• **TO DO**:
Starting with the line containing "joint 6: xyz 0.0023" and going on through the line containing "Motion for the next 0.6", return the lines of the data below exactly, and only those.

Segment Open

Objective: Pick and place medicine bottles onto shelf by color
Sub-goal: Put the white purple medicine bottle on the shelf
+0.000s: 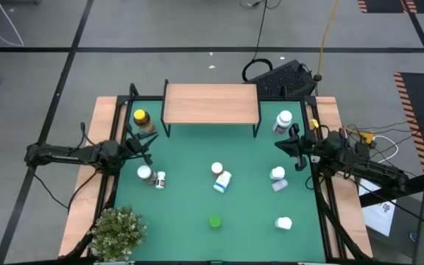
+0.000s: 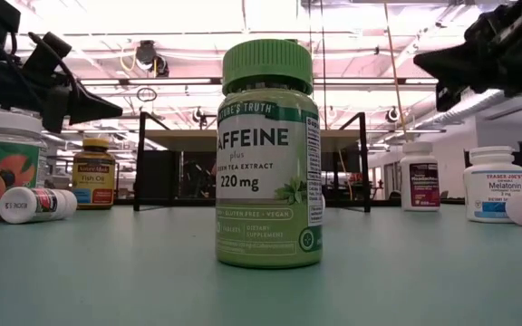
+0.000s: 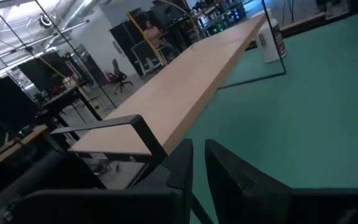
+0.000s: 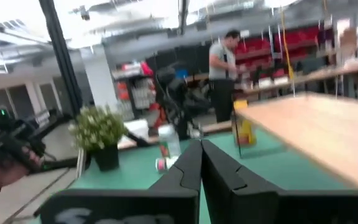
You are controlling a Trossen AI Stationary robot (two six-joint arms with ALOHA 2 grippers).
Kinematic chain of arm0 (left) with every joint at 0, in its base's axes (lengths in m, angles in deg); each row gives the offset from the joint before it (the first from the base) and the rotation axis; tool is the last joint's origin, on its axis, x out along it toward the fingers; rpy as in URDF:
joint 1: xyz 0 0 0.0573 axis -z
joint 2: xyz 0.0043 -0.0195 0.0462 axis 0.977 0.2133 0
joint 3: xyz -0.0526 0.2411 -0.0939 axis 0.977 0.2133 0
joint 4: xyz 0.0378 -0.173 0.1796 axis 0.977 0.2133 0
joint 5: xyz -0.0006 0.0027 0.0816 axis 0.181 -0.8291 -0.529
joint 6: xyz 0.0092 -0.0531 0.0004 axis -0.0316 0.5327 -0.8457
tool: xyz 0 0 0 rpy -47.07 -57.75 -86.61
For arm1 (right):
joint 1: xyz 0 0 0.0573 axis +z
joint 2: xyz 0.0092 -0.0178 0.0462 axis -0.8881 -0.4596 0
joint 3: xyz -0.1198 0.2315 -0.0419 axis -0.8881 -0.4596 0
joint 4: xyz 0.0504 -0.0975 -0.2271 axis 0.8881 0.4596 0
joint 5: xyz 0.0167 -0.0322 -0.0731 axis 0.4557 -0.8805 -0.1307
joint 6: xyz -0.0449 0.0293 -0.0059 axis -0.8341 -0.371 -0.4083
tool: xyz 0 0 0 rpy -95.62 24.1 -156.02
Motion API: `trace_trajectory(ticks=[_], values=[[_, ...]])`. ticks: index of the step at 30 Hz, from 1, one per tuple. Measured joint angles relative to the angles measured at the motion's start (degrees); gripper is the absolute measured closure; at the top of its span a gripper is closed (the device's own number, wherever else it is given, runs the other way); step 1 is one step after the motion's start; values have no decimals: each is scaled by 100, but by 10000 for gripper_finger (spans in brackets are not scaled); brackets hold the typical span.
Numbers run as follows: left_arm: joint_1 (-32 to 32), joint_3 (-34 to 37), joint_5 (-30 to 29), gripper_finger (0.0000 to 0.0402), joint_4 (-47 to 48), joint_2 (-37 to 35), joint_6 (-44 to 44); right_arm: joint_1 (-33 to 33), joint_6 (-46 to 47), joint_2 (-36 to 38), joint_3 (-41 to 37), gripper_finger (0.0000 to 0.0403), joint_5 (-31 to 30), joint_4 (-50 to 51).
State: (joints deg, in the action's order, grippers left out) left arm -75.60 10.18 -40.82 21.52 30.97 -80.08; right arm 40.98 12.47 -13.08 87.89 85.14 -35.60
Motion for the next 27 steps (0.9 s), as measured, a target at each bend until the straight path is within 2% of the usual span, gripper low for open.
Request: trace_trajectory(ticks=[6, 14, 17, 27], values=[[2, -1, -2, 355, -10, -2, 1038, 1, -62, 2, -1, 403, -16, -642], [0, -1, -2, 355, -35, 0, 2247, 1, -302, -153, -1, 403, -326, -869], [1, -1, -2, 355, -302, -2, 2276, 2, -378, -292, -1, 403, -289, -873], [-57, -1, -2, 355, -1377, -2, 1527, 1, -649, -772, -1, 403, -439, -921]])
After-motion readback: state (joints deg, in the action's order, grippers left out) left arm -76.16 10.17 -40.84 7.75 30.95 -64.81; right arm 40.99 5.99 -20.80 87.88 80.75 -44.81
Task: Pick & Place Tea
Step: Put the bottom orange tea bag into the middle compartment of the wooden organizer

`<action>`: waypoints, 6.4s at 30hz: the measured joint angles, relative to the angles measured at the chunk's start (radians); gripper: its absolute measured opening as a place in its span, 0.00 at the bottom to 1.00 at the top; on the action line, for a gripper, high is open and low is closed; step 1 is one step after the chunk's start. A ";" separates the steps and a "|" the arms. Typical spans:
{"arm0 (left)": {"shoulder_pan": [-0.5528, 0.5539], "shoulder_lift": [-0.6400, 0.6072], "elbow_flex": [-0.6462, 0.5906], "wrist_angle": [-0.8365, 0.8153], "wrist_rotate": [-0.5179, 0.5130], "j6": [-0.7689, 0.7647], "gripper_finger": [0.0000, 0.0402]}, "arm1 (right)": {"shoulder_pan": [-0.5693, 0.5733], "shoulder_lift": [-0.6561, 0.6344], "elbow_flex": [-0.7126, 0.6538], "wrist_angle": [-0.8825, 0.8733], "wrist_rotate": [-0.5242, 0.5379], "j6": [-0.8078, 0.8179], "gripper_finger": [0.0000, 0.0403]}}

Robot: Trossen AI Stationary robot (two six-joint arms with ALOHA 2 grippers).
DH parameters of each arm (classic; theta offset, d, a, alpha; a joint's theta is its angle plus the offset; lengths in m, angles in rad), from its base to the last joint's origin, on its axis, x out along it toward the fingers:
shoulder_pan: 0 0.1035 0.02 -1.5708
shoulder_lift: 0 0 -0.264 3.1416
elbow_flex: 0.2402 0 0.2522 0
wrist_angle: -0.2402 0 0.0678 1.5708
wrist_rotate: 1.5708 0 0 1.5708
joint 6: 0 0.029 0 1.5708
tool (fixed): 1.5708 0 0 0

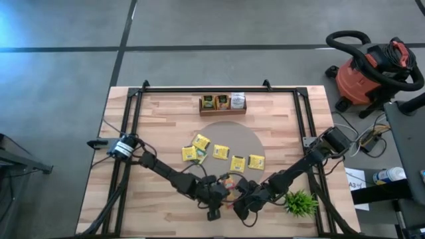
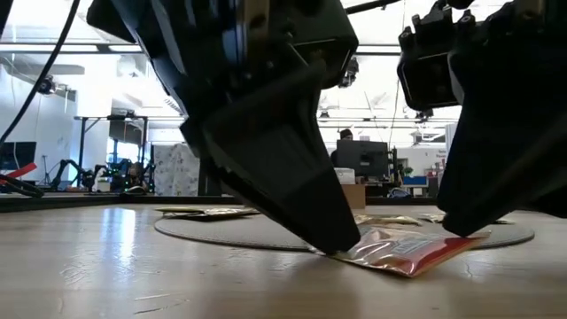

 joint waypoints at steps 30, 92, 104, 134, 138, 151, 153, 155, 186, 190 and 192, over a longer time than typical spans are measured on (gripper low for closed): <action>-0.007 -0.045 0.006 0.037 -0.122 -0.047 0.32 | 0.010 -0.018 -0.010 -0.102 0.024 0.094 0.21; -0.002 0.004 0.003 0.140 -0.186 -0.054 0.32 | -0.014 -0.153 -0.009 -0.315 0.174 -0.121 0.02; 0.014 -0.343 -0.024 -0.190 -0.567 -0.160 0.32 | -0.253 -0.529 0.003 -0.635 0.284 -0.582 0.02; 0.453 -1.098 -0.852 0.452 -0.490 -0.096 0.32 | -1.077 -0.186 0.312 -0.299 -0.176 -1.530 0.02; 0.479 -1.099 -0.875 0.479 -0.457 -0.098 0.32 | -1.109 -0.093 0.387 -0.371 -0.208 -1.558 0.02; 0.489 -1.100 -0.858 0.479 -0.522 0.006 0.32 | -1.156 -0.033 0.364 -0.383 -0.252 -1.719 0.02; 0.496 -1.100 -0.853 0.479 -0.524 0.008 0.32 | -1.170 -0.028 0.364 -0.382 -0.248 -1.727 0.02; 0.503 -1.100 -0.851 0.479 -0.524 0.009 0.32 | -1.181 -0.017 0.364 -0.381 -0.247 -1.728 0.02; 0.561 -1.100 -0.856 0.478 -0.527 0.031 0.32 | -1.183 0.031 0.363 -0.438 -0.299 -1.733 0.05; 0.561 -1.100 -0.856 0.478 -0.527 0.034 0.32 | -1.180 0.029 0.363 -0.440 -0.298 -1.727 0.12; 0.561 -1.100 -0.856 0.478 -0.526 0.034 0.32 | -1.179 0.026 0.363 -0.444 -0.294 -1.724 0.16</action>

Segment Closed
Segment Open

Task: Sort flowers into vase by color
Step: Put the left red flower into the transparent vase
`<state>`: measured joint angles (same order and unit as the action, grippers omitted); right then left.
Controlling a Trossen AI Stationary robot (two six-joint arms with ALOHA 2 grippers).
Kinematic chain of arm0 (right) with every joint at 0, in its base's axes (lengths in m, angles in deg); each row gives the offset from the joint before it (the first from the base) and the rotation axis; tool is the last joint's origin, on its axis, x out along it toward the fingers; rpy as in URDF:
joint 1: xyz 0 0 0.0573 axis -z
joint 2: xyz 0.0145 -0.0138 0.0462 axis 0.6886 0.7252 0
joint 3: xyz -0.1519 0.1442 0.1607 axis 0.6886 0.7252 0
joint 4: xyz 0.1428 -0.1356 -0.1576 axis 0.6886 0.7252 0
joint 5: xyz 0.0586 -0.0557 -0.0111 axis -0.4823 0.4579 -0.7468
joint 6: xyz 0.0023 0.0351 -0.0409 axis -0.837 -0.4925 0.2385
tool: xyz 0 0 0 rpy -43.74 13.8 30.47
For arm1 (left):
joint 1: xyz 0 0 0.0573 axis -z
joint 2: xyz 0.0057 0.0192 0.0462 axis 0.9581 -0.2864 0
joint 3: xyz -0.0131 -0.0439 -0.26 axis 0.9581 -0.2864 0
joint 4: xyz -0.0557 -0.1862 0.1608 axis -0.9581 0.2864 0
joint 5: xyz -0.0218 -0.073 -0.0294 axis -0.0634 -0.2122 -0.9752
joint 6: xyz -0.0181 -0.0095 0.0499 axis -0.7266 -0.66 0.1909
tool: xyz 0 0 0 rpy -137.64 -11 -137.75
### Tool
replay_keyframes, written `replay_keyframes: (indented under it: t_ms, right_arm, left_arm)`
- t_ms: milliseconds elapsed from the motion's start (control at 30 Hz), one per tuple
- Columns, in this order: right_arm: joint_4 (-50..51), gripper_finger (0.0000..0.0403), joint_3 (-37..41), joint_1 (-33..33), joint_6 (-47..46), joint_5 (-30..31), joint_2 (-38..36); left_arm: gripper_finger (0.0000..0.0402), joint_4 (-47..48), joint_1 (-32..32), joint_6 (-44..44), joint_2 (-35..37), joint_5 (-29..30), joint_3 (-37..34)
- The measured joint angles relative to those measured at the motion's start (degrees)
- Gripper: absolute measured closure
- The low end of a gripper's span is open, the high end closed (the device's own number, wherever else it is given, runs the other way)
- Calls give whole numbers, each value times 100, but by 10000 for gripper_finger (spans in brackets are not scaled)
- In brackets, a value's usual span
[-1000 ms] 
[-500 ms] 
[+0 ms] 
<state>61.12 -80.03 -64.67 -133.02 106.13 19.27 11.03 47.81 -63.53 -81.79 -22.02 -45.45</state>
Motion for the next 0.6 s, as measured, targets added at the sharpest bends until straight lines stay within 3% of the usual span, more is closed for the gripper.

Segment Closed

• **RESULT OF THE EXERCISE**:
joint 6: xyz 0.0023 0.0351 -0.0409 axis -0.837 -0.4925 0.2385
tool: xyz 0 0 0 rpy -43.74 13.8 30.47
For arm1 (left):
joint 1: xyz 0 0 0.0573 axis -z
joint 2: xyz 0.0057 0.0192 0.0462 axis 0.9581 -0.2864 0
joint 3: xyz -0.0131 -0.0439 -0.26 axis 0.9581 -0.2864 0
joint 4: xyz -0.0557 -0.1862 0.1608 axis -0.9581 0.2864 0
joint 5: xyz -0.0218 -0.073 -0.0294 axis -0.0634 -0.2122 -0.9752
joint 6: xyz -0.0181 -0.0095 0.0499 axis -0.7266 -0.66 0.1909
tool: xyz 0 0 0 rpy -137.64 -11 -137.75
### Tool
replay_keyframes, written `replay_keyframes: (indented under it: t_ms, right_arm, left_arm)`
- t_ms: milliseconds elapsed from the motion's start (control at 30 Hz), one per tuple
- Columns, in this order: right_arm: joint_4 (-50..51), gripper_finger (0.0000..0.0403), joint_3 (-37..41), joint_1 (-33..33), joint_6 (-47..46), joint_5 (-30..31), joint_2 (-38..36); left_arm: gripper_finger (0.0000..0.0402), joint_4 (-47..48), joint_1 (-32..32), joint_6 (-44..44), joint_2 (-35..37), joint_5 (-29..30), joint_3 (-37..34)
- The measured joint angles relative to those measured at the motion's start (degrees)
- Gripper: absolute measured closure
- The low end of a gripper's span is open, the high end closed (the device's own number, wherever else it is given, runs the other way)
- Calls give whole numbers, each value times 100, but by 10000 for gripper_finger (spans in brackets are not scaled)
- In brackets, a value's usual span
[-1000 ms] 
[-500 ms] 
[+0 ms] 
<state>61.12 -80.03 -64.67 -133.02 106.13 19.27 11.03 47.81 -63.53 -81.79 -22.02 -45.45</state>
Motion for the next 0.6 s, as measured, targets added at the sharpest bends until straight lines stay within 3% of the usual span, more is closed for the gripper.

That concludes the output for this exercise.